◆ Activity ◆
Your answer should be the lines of the listing that contain the word "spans".

---

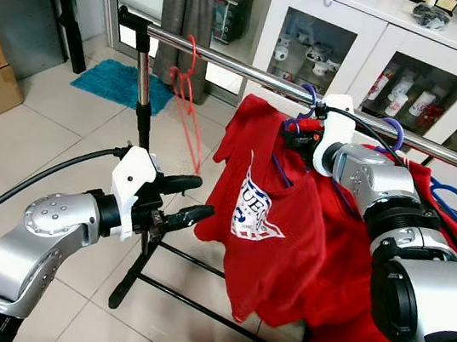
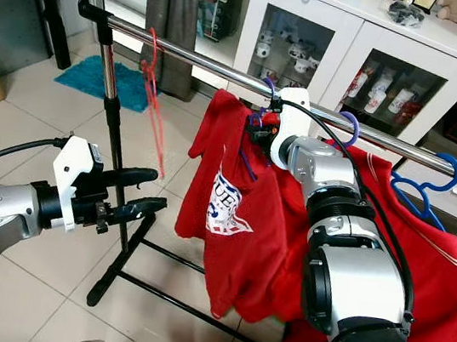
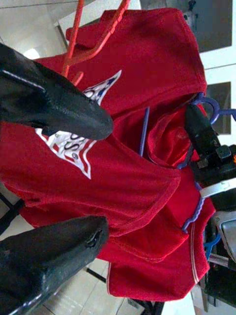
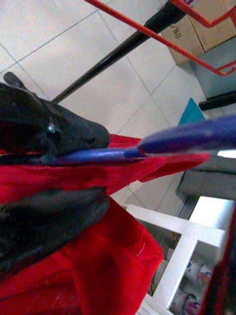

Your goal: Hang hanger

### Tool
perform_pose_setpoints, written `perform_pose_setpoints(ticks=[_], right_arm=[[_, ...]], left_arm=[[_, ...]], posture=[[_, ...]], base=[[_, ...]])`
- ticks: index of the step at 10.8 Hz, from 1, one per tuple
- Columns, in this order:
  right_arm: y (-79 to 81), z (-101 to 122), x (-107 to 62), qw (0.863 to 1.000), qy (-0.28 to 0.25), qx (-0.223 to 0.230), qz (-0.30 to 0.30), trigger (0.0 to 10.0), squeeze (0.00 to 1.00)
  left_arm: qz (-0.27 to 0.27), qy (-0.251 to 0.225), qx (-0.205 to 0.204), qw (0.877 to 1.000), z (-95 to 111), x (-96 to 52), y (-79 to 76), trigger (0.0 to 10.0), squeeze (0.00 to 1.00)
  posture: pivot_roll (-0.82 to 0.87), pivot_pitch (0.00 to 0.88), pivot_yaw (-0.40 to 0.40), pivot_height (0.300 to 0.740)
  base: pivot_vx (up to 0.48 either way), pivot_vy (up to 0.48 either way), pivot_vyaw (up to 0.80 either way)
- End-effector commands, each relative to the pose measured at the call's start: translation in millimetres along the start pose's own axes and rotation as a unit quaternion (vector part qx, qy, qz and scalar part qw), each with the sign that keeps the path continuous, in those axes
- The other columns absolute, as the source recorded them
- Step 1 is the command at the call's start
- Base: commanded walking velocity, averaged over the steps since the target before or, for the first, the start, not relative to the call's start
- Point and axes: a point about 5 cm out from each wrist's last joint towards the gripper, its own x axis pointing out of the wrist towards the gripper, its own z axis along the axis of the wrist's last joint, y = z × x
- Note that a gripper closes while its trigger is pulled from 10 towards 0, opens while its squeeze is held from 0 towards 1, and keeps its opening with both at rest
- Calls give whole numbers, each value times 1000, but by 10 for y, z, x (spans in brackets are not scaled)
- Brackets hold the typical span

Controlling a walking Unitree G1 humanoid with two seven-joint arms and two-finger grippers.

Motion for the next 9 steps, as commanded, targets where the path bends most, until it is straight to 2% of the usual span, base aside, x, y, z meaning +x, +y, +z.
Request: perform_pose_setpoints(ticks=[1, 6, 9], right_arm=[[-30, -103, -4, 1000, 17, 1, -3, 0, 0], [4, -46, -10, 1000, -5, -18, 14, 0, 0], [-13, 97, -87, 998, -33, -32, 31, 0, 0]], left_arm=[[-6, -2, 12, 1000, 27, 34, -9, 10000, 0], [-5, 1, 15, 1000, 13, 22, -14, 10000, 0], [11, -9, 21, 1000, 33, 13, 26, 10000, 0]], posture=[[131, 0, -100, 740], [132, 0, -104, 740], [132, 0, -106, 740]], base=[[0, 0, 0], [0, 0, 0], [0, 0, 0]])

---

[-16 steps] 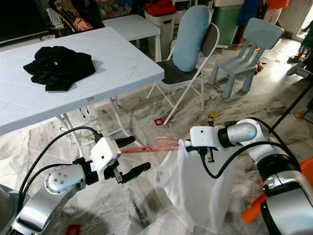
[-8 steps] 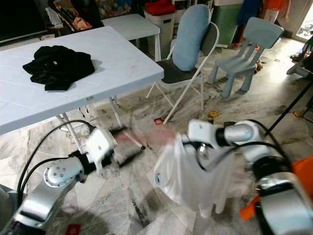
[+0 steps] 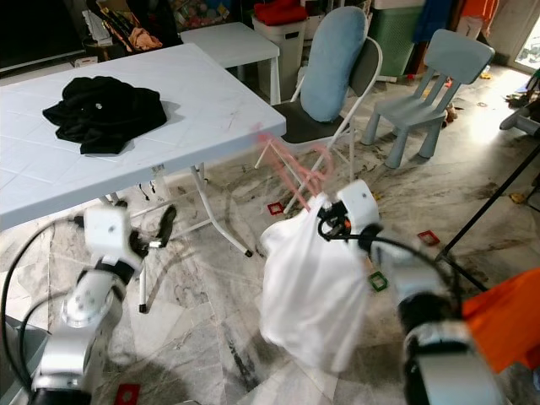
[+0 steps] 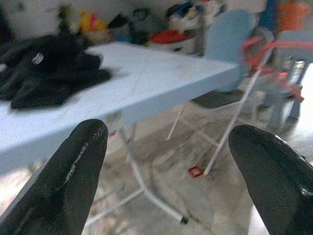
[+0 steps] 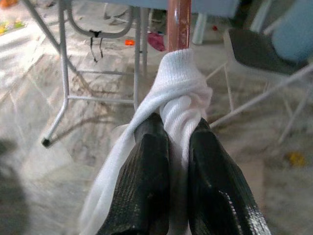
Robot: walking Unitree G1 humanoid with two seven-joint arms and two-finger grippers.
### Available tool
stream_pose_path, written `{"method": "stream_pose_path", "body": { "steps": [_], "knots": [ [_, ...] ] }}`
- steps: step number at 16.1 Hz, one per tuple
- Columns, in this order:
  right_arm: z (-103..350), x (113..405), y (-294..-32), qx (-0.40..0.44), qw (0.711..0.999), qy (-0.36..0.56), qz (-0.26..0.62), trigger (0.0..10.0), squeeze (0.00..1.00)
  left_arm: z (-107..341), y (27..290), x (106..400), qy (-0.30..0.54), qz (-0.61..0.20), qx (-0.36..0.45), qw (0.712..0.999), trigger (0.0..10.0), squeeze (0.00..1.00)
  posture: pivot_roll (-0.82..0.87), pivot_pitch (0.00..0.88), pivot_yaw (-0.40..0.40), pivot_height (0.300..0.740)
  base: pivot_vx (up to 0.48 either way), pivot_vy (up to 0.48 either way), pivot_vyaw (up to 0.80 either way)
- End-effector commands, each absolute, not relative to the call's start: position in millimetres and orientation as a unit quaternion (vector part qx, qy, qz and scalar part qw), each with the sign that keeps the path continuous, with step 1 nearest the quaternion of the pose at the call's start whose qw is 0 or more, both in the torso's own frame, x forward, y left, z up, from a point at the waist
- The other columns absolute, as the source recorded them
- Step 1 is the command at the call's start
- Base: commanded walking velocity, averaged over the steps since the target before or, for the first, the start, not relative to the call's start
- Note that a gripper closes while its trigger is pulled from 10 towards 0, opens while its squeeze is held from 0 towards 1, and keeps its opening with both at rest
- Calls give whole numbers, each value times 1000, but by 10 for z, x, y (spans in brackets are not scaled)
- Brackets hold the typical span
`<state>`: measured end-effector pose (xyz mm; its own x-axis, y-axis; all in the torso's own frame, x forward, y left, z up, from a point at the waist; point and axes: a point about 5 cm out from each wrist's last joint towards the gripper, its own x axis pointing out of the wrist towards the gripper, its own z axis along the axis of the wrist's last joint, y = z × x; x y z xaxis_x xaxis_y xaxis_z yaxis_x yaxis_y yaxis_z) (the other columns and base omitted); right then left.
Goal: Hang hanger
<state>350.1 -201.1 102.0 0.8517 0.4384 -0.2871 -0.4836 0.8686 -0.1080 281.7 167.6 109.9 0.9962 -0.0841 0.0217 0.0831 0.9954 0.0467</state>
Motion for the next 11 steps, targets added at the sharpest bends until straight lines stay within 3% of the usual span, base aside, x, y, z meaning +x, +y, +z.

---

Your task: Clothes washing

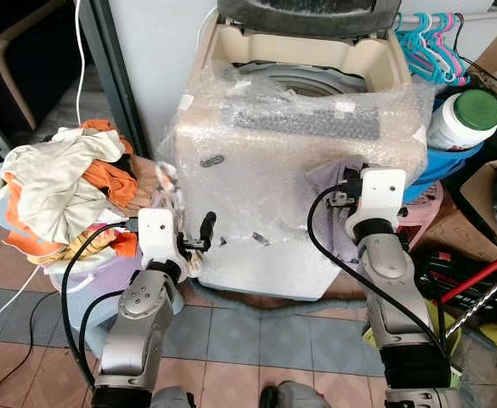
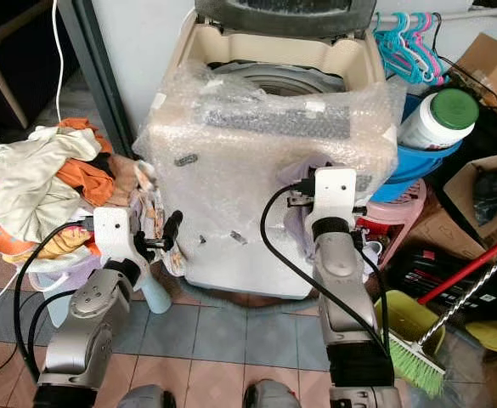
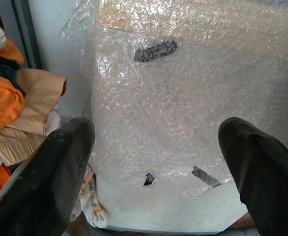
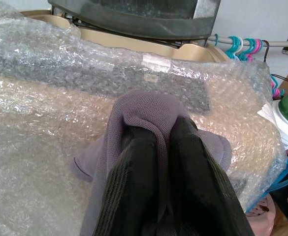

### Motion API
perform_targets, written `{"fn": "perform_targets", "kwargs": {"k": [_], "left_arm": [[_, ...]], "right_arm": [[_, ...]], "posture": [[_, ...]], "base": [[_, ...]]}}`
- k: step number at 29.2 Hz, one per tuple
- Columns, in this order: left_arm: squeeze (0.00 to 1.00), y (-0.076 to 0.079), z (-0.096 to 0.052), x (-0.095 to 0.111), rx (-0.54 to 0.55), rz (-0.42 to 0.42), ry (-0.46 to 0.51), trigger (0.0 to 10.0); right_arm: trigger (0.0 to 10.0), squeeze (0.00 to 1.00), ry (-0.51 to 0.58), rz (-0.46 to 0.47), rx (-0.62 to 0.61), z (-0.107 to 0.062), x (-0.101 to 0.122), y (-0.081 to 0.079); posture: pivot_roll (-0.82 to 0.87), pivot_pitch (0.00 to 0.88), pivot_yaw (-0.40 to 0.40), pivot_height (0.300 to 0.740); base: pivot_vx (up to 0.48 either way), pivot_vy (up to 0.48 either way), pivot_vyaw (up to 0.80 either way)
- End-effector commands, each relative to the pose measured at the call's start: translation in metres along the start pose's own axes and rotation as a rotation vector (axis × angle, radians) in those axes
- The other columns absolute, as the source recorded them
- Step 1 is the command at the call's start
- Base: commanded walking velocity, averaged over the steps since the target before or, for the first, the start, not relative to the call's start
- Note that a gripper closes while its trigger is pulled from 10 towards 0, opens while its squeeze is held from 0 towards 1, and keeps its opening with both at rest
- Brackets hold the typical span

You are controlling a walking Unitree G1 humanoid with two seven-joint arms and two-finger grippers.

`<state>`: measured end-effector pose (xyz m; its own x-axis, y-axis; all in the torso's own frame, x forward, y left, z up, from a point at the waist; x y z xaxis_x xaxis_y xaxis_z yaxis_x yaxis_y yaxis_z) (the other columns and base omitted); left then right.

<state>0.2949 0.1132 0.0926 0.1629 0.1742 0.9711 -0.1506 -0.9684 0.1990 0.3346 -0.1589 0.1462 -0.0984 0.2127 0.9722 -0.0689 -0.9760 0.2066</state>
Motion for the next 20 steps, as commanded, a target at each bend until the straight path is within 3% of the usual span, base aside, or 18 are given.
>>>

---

◆ Exercise solution ◆
- Calls give whole numbers, each value times 1000, but by 10 for y, z, x (spans in brackets are not scaled)
- Calls give whole numbers, each value times 1000, but by 10 for z, x, y (spans in brackets are not scaled)

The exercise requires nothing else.